Why Europeans Don’t Get Huge Medical Bills

Other countries still have health insurers, but they avoid five-figure medical bills. The answer lies in how the insurers and doctors are regulated.

Meal trays are pictured at the Vivantes group of hospitals in Berlin.
Almost all Germans are covered by a variety of health insurance, such as "sickness funds." (Fabrizio Bensch / Reuters)

Should America just get rid of health insurers?

Americans don’t seem to like insurance companies much, even if they’re happy with their health coverage itself. Several Democratic health-care proposals would end private health insurance entirely, an idea that some Americans seem to applaud, until you tell them that it would entail higher taxes and a government-run system. And then they sometimes, but not always, become less sanguine.

One reason insurance companies get a bad rap is that they’re associated with “surprise medical bills.” These billing nightmares occur when insured patients go to a hospital they thought was in-network, but then—sometimes inadvertently—see a doctor who is out-of-network while they’re there. (This is on top of the exorbitantly high medical bills that many uninsured people receive, no matter what doctor or hospital they go to.)

When stories come out about surprise medical bills, people tend to blame insurance companies right away. They should have covered that MRI! They should be less greedy! (Until they learn that insurers’ profit margins aren’t that stellar, and that doctors often make the call about whether to be in-network.)

There is, however, a way to eliminate those bank-busting surprise medical bills without eliminating health insurance. Just ask Europe. Several European countries have health insurance just like America does. The difference is that their governments regulate what insurance must cover and what hospitals and doctors are allowed to charge much more aggressively than the United States does.

When I described surprise medical bills to experts who focus on different western-European countries’ health systems, they had no idea what I was talking about. “What is a surprise medical bill?” said Sophia Schlette, a public-health expert and a former senior adviser at Berlin’s National Association of Statutory Health Insurance Physicians. “Seriously, they don’t happen here.”

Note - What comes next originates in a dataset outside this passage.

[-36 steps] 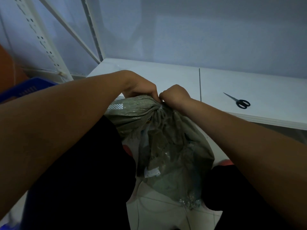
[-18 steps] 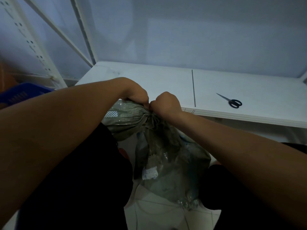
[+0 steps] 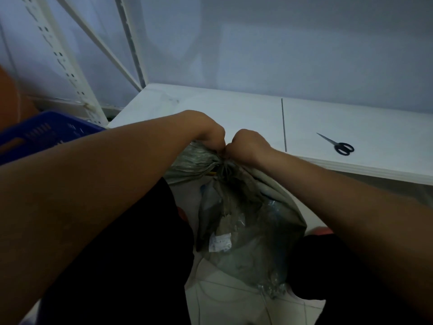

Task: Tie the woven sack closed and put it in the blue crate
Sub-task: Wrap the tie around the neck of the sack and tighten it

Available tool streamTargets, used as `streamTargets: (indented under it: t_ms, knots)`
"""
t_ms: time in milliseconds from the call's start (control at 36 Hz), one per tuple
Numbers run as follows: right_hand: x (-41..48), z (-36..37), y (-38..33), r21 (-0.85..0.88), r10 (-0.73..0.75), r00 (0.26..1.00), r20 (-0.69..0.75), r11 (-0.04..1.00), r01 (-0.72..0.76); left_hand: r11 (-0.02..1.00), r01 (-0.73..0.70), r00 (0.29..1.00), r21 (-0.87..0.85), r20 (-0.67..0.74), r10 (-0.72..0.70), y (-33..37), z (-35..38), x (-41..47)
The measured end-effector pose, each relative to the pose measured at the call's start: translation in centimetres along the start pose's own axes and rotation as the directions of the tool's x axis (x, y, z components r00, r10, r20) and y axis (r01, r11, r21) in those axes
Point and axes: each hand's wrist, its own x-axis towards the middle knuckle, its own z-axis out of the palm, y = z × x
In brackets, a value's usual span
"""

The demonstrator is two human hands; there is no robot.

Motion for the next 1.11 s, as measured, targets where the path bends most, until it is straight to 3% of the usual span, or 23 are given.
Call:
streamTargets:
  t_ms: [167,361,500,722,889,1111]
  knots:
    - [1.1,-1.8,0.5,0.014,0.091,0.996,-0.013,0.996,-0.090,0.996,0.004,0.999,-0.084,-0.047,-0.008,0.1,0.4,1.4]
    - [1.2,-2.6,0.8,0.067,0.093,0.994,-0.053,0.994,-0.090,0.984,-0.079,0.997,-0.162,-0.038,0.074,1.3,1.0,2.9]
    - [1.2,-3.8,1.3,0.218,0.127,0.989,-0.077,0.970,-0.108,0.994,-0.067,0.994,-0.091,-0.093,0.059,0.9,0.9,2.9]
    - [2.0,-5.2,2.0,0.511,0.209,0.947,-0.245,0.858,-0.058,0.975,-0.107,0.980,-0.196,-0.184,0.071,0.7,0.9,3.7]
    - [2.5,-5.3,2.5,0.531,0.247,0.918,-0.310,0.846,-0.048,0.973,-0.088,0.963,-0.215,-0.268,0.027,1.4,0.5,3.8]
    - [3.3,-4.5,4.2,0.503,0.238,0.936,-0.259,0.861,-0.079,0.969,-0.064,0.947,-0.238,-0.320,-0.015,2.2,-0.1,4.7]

Almost all Germans are covered by a variety of health insurance, such as “sickness funds,” which are financed through taxes. Almost all doctors and hospitals accept these plans. About 90 percent of Germans never see a bill for their doctor visits, and the rest are covered by private insurance, which usually reimburses whatever they get charged. According to the researchers Roosa Tikkanen and Robin Osborn at the Commonwealth Fund, there’s a flat co-pay for people who are hospitalized, capped at a maximum of 280 euros—or about $315—for a 28-day stay. And doctors, too, are not allowed to charge more than the payment rates that are negotiated between the sickness funds and the doctors’ associations. A very small number of the country’s physicians are private and don’t accept the sickness funds, but they have to tell patients how much they’ll charge before a patient is treated, removing the surprise element.

In France, there are no provider networks, so no doctor can be “out-of-network.” Doctors’ associations negotiate their fees with the universal public health-insurance program every few years. As a result, says Paul Dutton, a history professor at Northern Arizona University who has studied the French system, “I’ve walked into an office [in France] with my kids where it’s just a receptionist and a doctor. There’s not these back-office wars” over what to charge patients.

Some French doctors choose to bill above the government-mandated amount, and this can indeed lead to extra medical bills, Tikkanen and Osborn told me. But 95 percent of the French population also has private secondary insurance—often included in an employer’s benefit package—that helps cover the doctors who “extra bill.” Doctors have to post their fees on their walls, and you can ask how much the visit will be before you book an appointment. In the United States, it’s easier to find out how much it costs to park at a hospital than to get an electrocardiogram there.

In France, the general rule is “the sicker you are, the better your coverage,” Dutton says. If you get hit by a car, the public health insurer picks up more of your tab than, say, if you’re getting acne treatment.

There are still some downsides to the health-care systems of these countries, but they are generally considered better than that of the United States. And yet, unlike the United Kingdom or Canada, where health care is government-paid, these countries achieved this while relying primarily on health insurers. In doing so, they provide a potential path forward for Americans who would like to see an end to medical-billing horror stories without doing away with the health insurance they’ve come to know and love—or at least know and fear the absence of.

If you like your plan, in other words, you can keep it. You might just have to regulate it more aggressively.